@ Ian, Jase, Akim, Alex, Anna, Trousers . . .
Almost an Easterly, late Tuesday. Here's Pete, wringing the most out of his new JP Slalom board.
Happy days. Happy memories.
Cheers
Brian
@ Ian, Jase, Akim, Alex, Anna, Trousers . . .
Almost an Easterly, late Tuesday. Here's Pete, wringing the most out of his new JP Slalom board.
Happy days. Happy memories.
Cheers
Brian
Is Scotty coming down with beer?
Thanks Brian, Yes miss the Canberra easterlies, nothing like it anywhere else in windsurfing world.
Hey Brian!
Have had so many great times there! There was nothing like it! A hot day with an Easterly forecast. Waiting for the Easterly was sometimes as much fun as the windsurfing. All the crew, rigged as fast as possible, then chatting away, trying to predict if it was coming and how long it would take to get there from Braidwood. It was such a social gathering and I reckon helped bring the Canberra windsurfers together and create a really tight group. It sometimes didn't last long but you ended the day with a smile...
It might be too late to catch one this year by the time we finish building here but we hope to catch one with you next year :) And if anyone would like to come to the Jervis Bay area (the most easterly ACT suburb), we'd love to sail with you at Sanctuary Point.
You've nailed it with the essence that is a Lake Burley Griffin easterly session. It's the camaraderie, the common purpose, the anticipation, the actual physical and mental challenge of the blow, and the joyous and smug aftermath.
When Jase was setting up his "Canberra Windsurfers" website, I started on a parody of "The Man from Snowy River", with the intention of contributing it to his site. Shameless plagiarism of Paterson's great work. It started like this
:-
There was movement at Blue Gum Point, for the word had passed around, that the Easterly would likely blow that day,
It was due at six or seven, and at maybe twenty knots, so all the cracks had gathered to the fray.
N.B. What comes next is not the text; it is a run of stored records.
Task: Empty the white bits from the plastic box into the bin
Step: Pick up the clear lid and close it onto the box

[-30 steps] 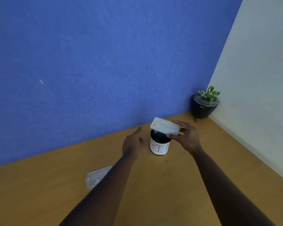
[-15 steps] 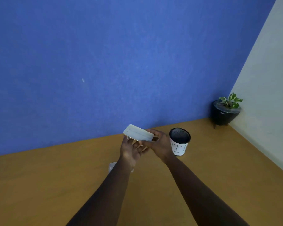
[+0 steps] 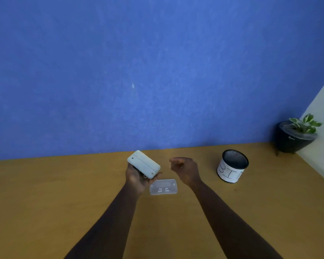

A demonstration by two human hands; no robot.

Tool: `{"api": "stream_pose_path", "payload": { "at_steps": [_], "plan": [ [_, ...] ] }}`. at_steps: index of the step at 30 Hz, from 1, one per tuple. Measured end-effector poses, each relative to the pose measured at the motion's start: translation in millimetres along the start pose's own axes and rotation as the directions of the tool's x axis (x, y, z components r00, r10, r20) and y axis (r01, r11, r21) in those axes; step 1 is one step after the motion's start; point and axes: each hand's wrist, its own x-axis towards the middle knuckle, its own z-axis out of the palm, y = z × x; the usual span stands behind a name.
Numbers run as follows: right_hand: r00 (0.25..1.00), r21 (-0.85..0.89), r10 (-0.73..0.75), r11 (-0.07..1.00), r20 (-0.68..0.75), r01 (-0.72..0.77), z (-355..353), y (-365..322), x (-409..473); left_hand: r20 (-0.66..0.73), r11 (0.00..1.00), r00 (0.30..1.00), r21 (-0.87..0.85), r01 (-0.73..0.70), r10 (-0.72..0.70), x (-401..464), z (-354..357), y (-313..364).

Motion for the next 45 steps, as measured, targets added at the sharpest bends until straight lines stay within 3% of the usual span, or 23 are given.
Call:
{"api": "stream_pose_path", "payload": {
  "at_steps": [4,6,9,15,19,22,25,27,29,35,41,45],
  "plan": [
    [0.953,-0.353,-0.13,0.908,0.273,0.225,21.0,12.6,-0.6,-0.017,0.999,1.0,-0.036,-0.023,0.022,6.3,-12.5,15.5],
    [0.916,-0.481,-0.103,0.825,0.388,0.296,32.1,22.5,-3.8,-0.022,0.998,1.0,-0.052,-0.023,0.022,9.6,-16.1,20.1],
    [0.914,-0.535,-0.022,0.805,0.405,0.256,43.6,34.9,-7.5,-0.026,0.998,1.0,-0.051,-0.02,0.018,14.0,-20.3,24.6],
    [0.853,-0.585,0.045,0.747,0.52,0.317,52.4,44.2,-0.6,-0.047,0.999,0.999,-0.046,-0.002,0.0,23.1,-25.6,25.7],
    [0.864,-0.572,0.011,0.753,0.503,0.324,56.8,46.6,3.4,-0.05,0.999,0.999,-0.039,0.006,-0.008,27.0,-27.8,23.8],
    [0.911,-0.476,-0.007,0.851,0.413,0.222,54.9,46.6,5.1,-0.049,1.0,0.999,-0.025,0.001,-0.002,28.0,-27.8,22.9],
    [0.967,-0.217,0.095,0.975,0.235,-0.043,50.5,38.8,5.5,-0.048,1.0,0.999,-0.024,0.003,-0.005,27.9,-26.2,23.2],
    [0.946,0.081,0.269,0.955,0.182,-0.287,48.8,32.3,5.4,-0.051,1.0,0.999,-0.019,0.002,-0.003,27.6,-25.0,23.0],
    [0.914,0.229,0.371,0.887,0.165,-0.402,47.1,30.4,6.8,-0.048,1.0,0.999,-0.015,-0.002,0.001,26.5,-23.8,22.5],
    [0.888,0.297,0.432,0.837,0.157,-0.459,38.1,18.2,8.7,-0.029,1.0,1.0,-0.011,-0.001,0.0,22.6,-19.4,22.5],
    [0.875,0.514,0.428,0.71,0.227,-0.481,25.1,-9.9,8.7,-0.013,1.0,1.0,0.006,0.004,-0.004,13.7,-10.7,21.2],
    [0.893,0.555,0.402,0.705,0.201,-0.442,16.6,-27.4,8.7,0.013,1.0,1.0,0.022,0.01,-0.01,7.0,-4.9,21.5]
  ]
}}
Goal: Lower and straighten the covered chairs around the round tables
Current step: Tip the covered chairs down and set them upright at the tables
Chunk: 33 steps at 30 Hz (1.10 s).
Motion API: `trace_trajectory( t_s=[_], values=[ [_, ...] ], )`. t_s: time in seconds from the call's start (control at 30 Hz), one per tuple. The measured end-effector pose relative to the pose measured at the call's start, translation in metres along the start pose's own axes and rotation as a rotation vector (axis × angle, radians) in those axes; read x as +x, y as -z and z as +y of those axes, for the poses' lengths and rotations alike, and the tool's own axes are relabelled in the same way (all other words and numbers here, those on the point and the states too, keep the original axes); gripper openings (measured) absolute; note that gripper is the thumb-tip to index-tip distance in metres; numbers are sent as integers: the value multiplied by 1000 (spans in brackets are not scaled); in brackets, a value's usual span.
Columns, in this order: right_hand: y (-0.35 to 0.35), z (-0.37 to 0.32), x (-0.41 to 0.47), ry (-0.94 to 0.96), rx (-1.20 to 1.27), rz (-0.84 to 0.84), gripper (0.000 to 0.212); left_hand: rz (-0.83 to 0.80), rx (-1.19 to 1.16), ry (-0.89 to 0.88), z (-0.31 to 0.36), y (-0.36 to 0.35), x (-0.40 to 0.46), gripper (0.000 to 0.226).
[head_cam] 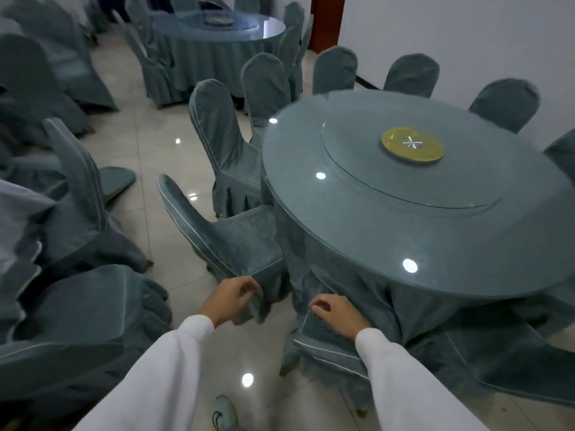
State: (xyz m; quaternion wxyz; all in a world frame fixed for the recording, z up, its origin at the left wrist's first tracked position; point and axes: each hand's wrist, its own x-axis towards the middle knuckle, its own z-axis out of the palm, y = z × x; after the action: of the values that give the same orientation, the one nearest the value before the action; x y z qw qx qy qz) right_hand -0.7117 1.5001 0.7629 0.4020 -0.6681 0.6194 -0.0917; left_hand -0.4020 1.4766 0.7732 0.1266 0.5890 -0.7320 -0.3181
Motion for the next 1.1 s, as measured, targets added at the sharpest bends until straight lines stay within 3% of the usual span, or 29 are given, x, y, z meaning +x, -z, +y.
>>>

All the tried and noted sailors, from Canberra's suburbs near and far, had mustered at the Point that afternoon,
And were rigging, in anticipation, for a full-on sailing session. They knew the wind was gonna come "real soon".
And so it went. It didn't get any better.
I tried working the personalities from the original into this tripe. "Harrison, the old man with his hair as white as snow" could only be yours truly. Clancy - "No better horseman ever held the reins" would be my mentor, "no better sailor ever held a boom".
"And one was there, a stripling on a small and weedy beast" would become "And one was there, a stripling on a small wave-sailing board", which could only equate to Akim.
And, indeed, it's "Clancy" and "the stripling" that show everybody how it's done, both in the original poem and on the lake.
Happy days, indeed!
Easterlies are great. But I'd settle for anything now, havent had wind for ages.
Even went to the coast for the long weekend, 20 knots forecast every day. None came, didnt even get the boards off the roof!
Yeah, those Easterlies were (and hopefully still are) some great summer sailing.
I have very fond memories as we're all rigged and waiting on the foreshore, when suddenly the flag on Rydges would start snapping and swing easterly. Looking down towards the eatern basin you'd see a dark wind line approaching and we'd all be scrambling into the water like it was the start of the Lancelin. Some enterprising souls would have glugged upwind just to be there in the golden few moments it comes on and ride it downwind towards the rigging area.
And then you'd sail until sundown (and on a few memorial occassions, well past).
Mecurial, and such commaderie - just good people bond over their love of sailing. You should know that not all windsurfing communities are like that; you got it real good there. I come over occassionaly for work, and I still have one eye on that Rydges flag. I miss sailing and hanging with you guys, and only two days ago I was telling my own locals some sailing stories from my Canberra days.
Hope you get plent of Easterlies this season.
can't remember the last time i saw a sailboard in Canberra times;
www.canberratimes.com.au/story/6058139/canberra-sweats-through-hottest-day-of-the-year-so-far/
Just curious... does anyone ever go sailing in lake Jindabyne or Eucumbene. I've been up there fishing some afternoons when it's been a howling wind.